Commitment to Sustainability Strengthens Innovation

SHARE



WESEL, Germany, – The current Industry Innovation Index study carried out by the Forsa institute on behalf of the specialty chemicals group ALTANA proves that there is a correlation between sustainability and innovative strength in German industry. According to the study, companies with a sustainable commitment to economic, social and environmental aspects have above-average innovative strength.

Fifty-seven percent of the managers surveyed considered sustainability to be very important for a company’s innovative power. Among entry-level professionals, it was even higher at 62%.

Many companies do not fully exploit the potential of sustainability measures. Special action needs to be taken when it comes to developing products that make a contribution to environmental and climate protection across the entire value chain. “Not only is a sustainable, foresighted perspective needed, but also innovative strength that combines new solutions for resource and climate protection with economic benefits,” said ALTANA’s CEO Martin Babilas.

Another important factor enabling a company to push ahead sustainability is making employees aware of the issue. Of all the essential measures that contribute to the sustainability of a company, for example health and safety protection or the use of renewable energies, a sustainability culture is the least pronounced in the companies surveyed. Yet according to the study, resource protection and social commitment are so important to about three quarters of entry-level professionals that their choice of employer is also based on these criteria.

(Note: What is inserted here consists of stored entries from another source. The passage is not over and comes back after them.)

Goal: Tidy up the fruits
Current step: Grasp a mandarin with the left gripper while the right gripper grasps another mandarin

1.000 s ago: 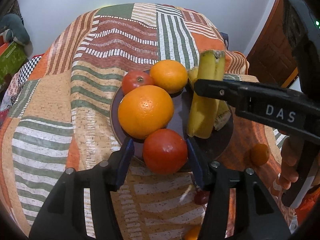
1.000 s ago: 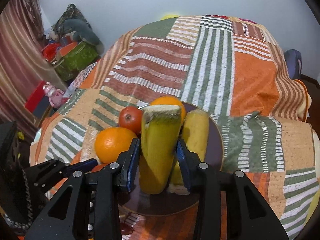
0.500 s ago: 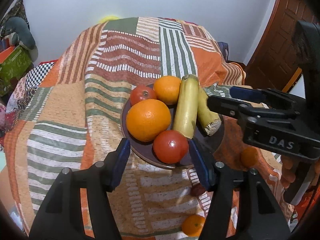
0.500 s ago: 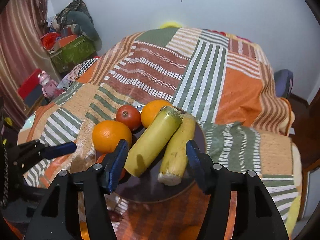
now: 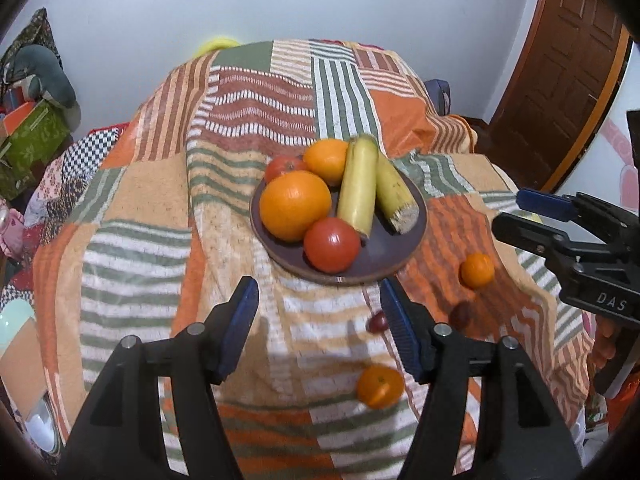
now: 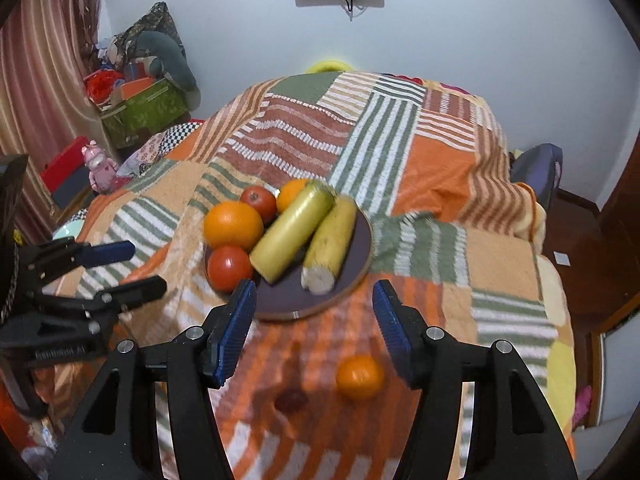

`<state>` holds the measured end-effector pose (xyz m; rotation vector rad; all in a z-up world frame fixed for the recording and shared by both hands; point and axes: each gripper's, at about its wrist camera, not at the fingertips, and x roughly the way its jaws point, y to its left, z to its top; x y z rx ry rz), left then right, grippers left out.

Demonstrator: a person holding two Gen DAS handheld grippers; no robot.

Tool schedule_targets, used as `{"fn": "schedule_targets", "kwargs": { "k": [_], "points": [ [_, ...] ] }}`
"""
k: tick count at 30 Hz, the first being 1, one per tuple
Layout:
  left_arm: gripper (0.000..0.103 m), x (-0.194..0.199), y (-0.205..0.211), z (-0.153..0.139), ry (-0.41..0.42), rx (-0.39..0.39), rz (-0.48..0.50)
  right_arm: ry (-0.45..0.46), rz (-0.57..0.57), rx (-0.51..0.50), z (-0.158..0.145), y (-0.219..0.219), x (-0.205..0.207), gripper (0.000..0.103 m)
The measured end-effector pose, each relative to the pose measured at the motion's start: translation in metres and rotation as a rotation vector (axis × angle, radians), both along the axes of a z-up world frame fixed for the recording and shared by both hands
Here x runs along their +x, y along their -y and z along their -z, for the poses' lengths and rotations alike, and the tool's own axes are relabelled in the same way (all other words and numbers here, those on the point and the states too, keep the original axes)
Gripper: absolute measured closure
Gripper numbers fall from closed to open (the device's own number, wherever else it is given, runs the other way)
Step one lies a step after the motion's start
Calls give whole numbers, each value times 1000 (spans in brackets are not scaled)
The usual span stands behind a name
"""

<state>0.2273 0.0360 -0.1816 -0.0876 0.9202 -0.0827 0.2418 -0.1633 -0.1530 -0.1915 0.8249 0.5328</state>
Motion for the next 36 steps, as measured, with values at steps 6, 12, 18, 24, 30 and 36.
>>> {"fn": "schedule_targets", "kwargs": {
  "k": [6, 12, 18, 24, 30, 36],
  "points": [
    [40, -18, 7, 14, -35, -24, 15, -23, 31, -32, 18, 23, -16, 46],
    [40, -27, 26, 32, -63, -30, 37, -93, 86, -32, 43, 46, -18, 46],
    [40, -28, 34, 48, -98, -45, 51, -132, 98, -23, 61, 48, -13, 46],
    [54, -29, 37, 61, -121, -41, 65, -136, 91, 1, 68, 41, -6, 46],
    [68, -30, 36, 66, -129, -83, 92, -154, 94, -2, 79, 35, 4, 52],
    [68, -29, 39, 63, -116, -65, 94, -155, 71, -2, 84, 29, 5, 67]
  ]
}}
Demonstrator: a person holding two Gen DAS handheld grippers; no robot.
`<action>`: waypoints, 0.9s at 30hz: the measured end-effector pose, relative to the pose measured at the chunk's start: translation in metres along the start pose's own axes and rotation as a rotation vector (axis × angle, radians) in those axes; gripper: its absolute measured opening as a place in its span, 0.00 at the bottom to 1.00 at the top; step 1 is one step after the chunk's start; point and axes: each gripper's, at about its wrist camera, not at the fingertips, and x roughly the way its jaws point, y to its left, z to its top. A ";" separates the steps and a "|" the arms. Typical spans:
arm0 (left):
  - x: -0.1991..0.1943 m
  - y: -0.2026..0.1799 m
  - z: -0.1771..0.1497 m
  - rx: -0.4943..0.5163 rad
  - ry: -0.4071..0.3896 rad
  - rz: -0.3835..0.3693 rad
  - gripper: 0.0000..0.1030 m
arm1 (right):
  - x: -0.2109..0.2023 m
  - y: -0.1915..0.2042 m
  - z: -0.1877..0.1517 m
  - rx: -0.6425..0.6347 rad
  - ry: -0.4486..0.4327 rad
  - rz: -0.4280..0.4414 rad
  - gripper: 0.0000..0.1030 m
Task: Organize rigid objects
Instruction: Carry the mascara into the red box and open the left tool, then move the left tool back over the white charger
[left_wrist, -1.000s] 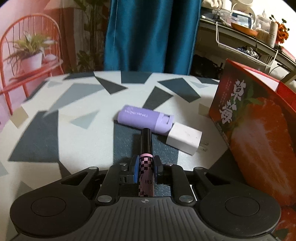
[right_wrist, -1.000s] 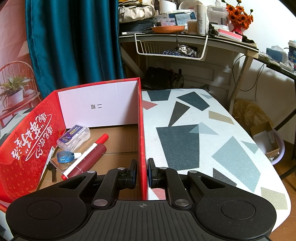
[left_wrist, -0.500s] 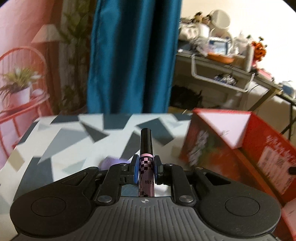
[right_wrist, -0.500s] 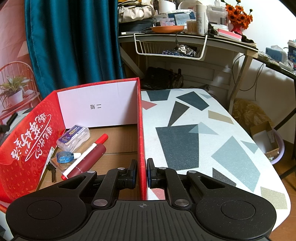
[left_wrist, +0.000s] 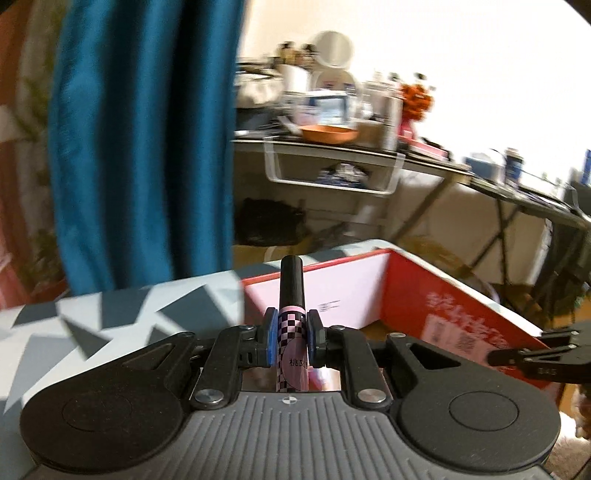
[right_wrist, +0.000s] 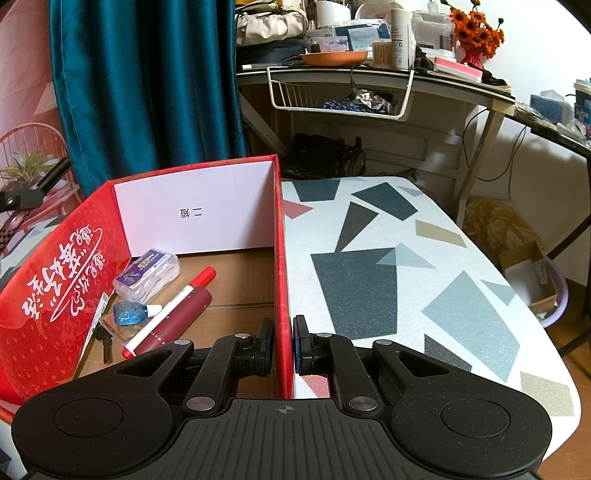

“Companies could tap this potential to strengthen their own innovativeness. The key is the consistent promotion of talented employees,” said Babilas.

The study was initiated in the spring of 2016 when Forsa conducted 500 telephone interviews with representatives of companies that have at least 250 employees. Interviews were conducted with 250 management board members, general managers and division heads. In parallel, the research firm surveyed 250 entry-level employees in companies aged 18 to 35 who had one to five years of professional experience.